# Groomers & Hand-stripping.



## peznite (Oct 21, 2009)

Hey guys

I have been taking my westie to the same groomer the past year. The first 3 times she's been groomed it was in EXTREME hot weather so I basically just told the groomer to shave her down as much as possible because of the heat (My idea = bad Idea I guess?)
The first image was taken after her first grooming at 8 months, the second was taken at 10 months of age, and the third was taken when she was 1 year old. The 4th image is my westie now after not having being groomed for a few months. We stopped getting her groomed because it was no longer hot anymore. Our groomer runs a home-business and she is extremely busy so it took us awhile to get another appointment in. This time we just want her to get a small trim, nails done, all that stuff. But we aren't going to tell her to shave her this time, how do we ask a groomer that we want her hand-stripped? Is it fair to ask a home-business groomer to do this? I am not sure whether it's a big thing to do or not...I just read westies need to be hand-stripped.
8months (day of groom)








10months (day of groom)








12 months (day of groom)








16 months (not-groomed)


----------



## MoosMom (Sep 15, 2009)

It depends on your groomer. She may not hand strip. If she does do be prepared for a price increase because it is more work. Hopefully your dogs coat is in condition to be stripped after being shaved, and FYI-shaving does not make your dog cooler.


----------



## Graco22 (Jul 16, 2007)

To be honest, looking at your dog's coat, hand stripping isnt' really your best option. She has been clippered already, a few times, and this damages a harsh coat, making stripping more difficult, and can make it painful for your dog. Since she's a pet, I say just keep clippering her. Stripping is not something you can do once or 3 times a year. It must be maintained (rolled) weekly, or you will have to just pull the coat out bald as it will be all dead coat if not rolled. Nothing wrong with clipping a pet. Her texture looks soft already anyway. If you were to come to me, I would refuse to strip her, and there is a chance your groomer doesn't even offer hand stripping. It takes hours and hours, and needs to be talked about when scheduling the appt. If you want her left longer, just show her how long you want her left with your hands/fingers. Do you want a westie pattern? If so, tell her, if not, tell her same length all over. If you just want a tidy, then ask to just have the very tips tidied up all over, and the face reshaped, etc.


----------



## Love's_Sophie (Sep 23, 2007)

I agree with Graco on this one.
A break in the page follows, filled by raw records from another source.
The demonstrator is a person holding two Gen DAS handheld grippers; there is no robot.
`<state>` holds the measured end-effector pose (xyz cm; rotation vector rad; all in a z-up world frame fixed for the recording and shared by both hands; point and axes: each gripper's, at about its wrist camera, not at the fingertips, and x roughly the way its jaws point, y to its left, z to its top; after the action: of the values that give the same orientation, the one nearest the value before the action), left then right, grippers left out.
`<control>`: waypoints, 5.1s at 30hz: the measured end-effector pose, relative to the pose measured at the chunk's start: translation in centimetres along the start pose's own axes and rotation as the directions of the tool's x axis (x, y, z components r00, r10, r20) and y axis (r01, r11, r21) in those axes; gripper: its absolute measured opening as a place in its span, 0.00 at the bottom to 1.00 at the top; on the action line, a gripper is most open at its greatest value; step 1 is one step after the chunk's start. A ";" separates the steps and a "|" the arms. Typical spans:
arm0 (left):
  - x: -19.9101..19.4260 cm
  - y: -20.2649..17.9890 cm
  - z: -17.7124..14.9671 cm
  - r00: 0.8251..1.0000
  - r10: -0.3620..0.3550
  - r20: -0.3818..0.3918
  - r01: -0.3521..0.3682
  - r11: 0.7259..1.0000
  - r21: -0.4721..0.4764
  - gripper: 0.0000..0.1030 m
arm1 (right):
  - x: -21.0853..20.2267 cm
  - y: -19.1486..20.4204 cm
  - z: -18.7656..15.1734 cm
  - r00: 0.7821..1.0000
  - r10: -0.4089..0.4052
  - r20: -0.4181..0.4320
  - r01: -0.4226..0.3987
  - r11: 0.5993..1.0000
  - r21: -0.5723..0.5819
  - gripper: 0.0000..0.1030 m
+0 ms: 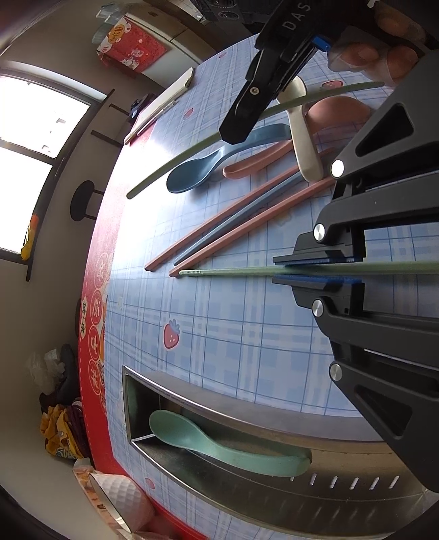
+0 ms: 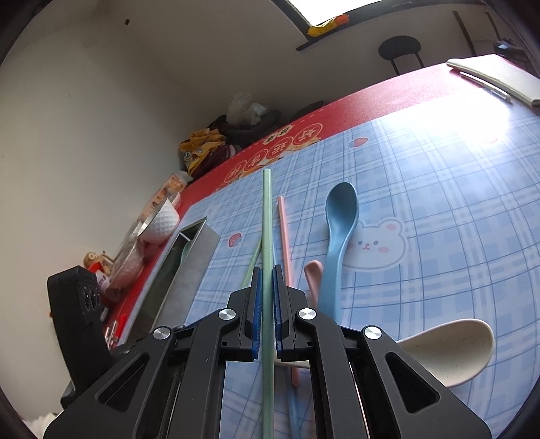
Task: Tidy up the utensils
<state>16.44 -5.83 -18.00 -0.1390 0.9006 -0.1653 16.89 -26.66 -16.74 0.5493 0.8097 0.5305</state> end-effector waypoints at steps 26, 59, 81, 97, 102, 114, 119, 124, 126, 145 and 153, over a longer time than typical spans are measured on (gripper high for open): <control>-10.1 8.8 3.9 0.989 -0.083 0.125 0.094 0.991 -0.091 0.00 | -0.7 -0.8 -0.4 1.000 0.017 0.025 -0.018 0.999 0.042 0.06; 4.1 5.0 10.9 0.981 -0.169 -0.091 0.118 0.905 -0.410 0.39 | -3.3 -2.5 -0.1 0.996 0.030 0.079 -0.039 0.992 0.118 0.06; 9.9 2.3 14.0 0.989 -0.032 -0.148 -0.014 0.954 -0.298 0.15 | -4.4 -2.8 0.3 0.995 0.057 0.082 -0.068 0.988 0.140 0.06; 7.3 1.7 13.2 0.988 -0.089 -0.128 0.059 0.973 -0.224 0.05 | -4.4 -3.6 0.3 0.996 0.055 0.075 -0.067 0.985 0.161 0.06; 4.2 2.0 12.3 0.982 -0.131 -0.139 0.103 0.976 -0.191 0.05 | -4.3 -3.7 0.4 0.995 0.056 0.077 -0.068 0.984 0.164 0.06; -5.3 7.6 9.6 0.988 -0.113 -0.108 0.101 0.989 -0.106 0.05 | -4.2 -3.8 0.1 0.996 0.055 0.074 -0.067 0.984 0.168 0.06; -5.8 10.7 8.0 0.989 -0.074 -0.128 0.057 0.990 -0.128 0.05 | -4.0 -3.8 0.0 0.996 0.050 0.070 -0.061 0.984 0.166 0.06; -4.3 11.9 6.0 0.982 -0.071 -0.173 0.045 0.988 -0.147 0.05 | -3.3 -3.3 0.0 0.998 0.033 0.061 -0.043 0.987 0.153 0.06; -3.7 12.2 5.3 0.979 -0.076 -0.188 0.047 0.987 -0.152 0.05 | -2.9 -3.1 -0.1 0.998 0.027 0.057 -0.035 0.989 0.143 0.06; -3.1 12.7 3.8 0.966 -0.174 -0.192 0.148 0.979 -0.143 0.10 | -1.9 -1.1 -0.5 0.998 -0.040 0.046 0.032 0.986 0.164 0.06; -9.6 12.3 2.2 0.993 -0.111 0.038 0.108 0.991 0.075 0.38 | -1.5 3.6 -1.5 0.998 -0.044 0.043 0.035 0.983 0.178 0.06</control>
<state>13.37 8.25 -11.56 -0.1234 0.8446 -0.2965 13.98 -24.57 -14.54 0.7057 0.8268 0.4097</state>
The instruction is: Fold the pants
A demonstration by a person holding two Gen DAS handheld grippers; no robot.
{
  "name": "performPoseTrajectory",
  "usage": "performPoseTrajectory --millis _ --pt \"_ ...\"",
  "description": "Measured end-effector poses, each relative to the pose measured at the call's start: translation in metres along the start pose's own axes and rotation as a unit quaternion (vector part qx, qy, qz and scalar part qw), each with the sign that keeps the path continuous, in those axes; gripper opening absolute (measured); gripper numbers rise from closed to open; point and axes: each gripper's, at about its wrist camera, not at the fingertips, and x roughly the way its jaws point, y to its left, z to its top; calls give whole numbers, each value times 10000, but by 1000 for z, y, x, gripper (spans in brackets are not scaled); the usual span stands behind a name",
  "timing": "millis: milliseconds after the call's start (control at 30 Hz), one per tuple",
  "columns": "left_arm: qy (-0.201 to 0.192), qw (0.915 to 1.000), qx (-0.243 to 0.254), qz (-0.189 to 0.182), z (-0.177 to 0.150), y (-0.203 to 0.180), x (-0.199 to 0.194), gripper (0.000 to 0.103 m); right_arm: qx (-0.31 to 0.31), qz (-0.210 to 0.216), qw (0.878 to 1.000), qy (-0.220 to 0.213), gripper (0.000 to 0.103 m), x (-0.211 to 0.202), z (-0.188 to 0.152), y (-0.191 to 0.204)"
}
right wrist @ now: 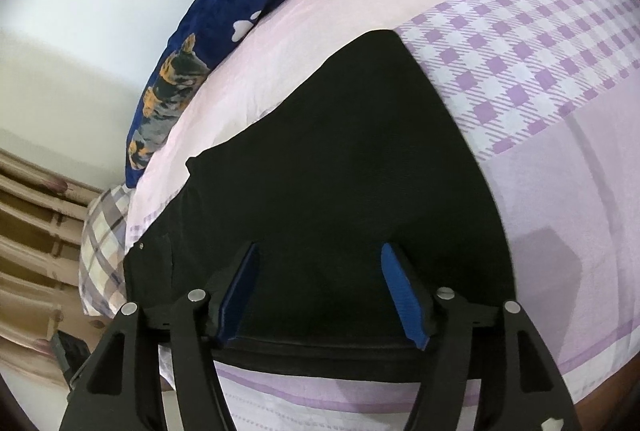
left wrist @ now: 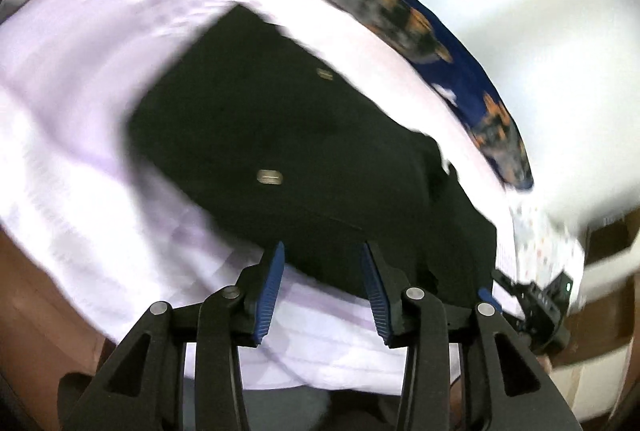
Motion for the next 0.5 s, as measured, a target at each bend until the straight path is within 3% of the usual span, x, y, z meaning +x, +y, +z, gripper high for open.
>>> performPoseTrajectory --millis 200,400,500 --pt "-217 9949 -938 -310 0 46 -2 42 -105 124 9995 258 64 14 -8 20" --pt "-404 9880 -1438 -393 7 72 0 53 -265 127 9983 506 64 26 -16 39" --pt "-373 9822 -1736 -608 6 88 3 55 -203 139 9982 539 67 29 -18 44"
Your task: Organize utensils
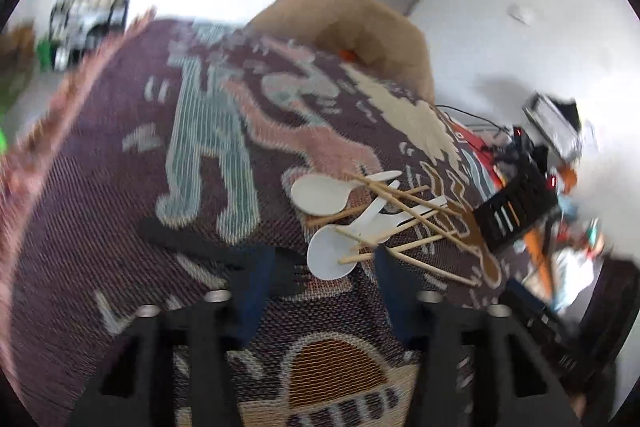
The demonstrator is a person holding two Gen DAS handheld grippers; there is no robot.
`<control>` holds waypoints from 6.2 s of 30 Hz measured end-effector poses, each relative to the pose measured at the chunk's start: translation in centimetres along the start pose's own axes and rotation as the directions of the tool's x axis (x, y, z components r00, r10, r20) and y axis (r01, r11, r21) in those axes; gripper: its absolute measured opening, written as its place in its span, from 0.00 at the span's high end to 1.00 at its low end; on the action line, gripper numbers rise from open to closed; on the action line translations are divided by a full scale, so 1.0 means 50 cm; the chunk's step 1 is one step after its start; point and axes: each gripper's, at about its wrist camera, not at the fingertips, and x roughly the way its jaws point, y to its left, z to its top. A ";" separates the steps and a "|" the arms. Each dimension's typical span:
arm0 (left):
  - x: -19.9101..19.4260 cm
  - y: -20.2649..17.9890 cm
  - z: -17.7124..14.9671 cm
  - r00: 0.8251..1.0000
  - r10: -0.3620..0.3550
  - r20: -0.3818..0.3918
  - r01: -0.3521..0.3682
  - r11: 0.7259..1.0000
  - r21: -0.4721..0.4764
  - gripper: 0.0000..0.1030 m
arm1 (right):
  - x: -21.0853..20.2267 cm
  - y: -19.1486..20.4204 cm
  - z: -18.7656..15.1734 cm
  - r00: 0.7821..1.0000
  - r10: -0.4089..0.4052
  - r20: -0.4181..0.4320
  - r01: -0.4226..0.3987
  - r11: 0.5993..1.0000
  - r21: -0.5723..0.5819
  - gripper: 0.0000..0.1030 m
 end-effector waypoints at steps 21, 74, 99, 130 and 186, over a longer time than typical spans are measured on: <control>0.025 0.035 -0.002 0.999 0.050 0.003 -0.048 0.981 -0.187 0.98 | 0.027 0.046 0.014 0.999 0.031 -0.021 -0.032 0.997 -0.064 0.25; -0.161 0.058 -0.004 0.973 0.096 0.208 -0.098 0.995 -0.003 0.98 | -0.022 0.170 0.180 0.987 0.157 0.019 -0.139 0.920 -0.367 0.94; -0.159 -0.190 0.033 0.974 0.010 0.224 -0.076 0.954 0.290 0.98 | -0.291 0.039 0.332 0.899 -0.053 0.434 0.175 0.953 -0.246 0.95; -0.121 -0.404 0.078 0.991 -0.009 0.130 -0.070 0.805 0.589 0.98 | -0.290 -0.125 0.220 0.872 -0.107 0.478 0.083 0.994 0.070 0.37; -0.027 -0.610 0.132 0.992 0.108 0.062 -0.119 0.680 0.723 0.17 | -0.233 -0.257 0.038 0.929 -0.066 0.363 -0.041 0.959 0.279 0.13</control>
Your pup seemed to have a soft coat to begin with; possibly the adult coat wasn't really growing yet. At this point in time, it would probably take several months of you bringing her into the groomer, and simply having her card, and lightly trimming the dog, to encourage the harsh coat to come back in, if it will...she may just have a poor quality coat, and hand stripping may never be the right option for her, as Graco suggested. 

And if your groomer does not have proper experience working with hand strip dogs, I wouldn't want to see her experiment on a client dog...


----------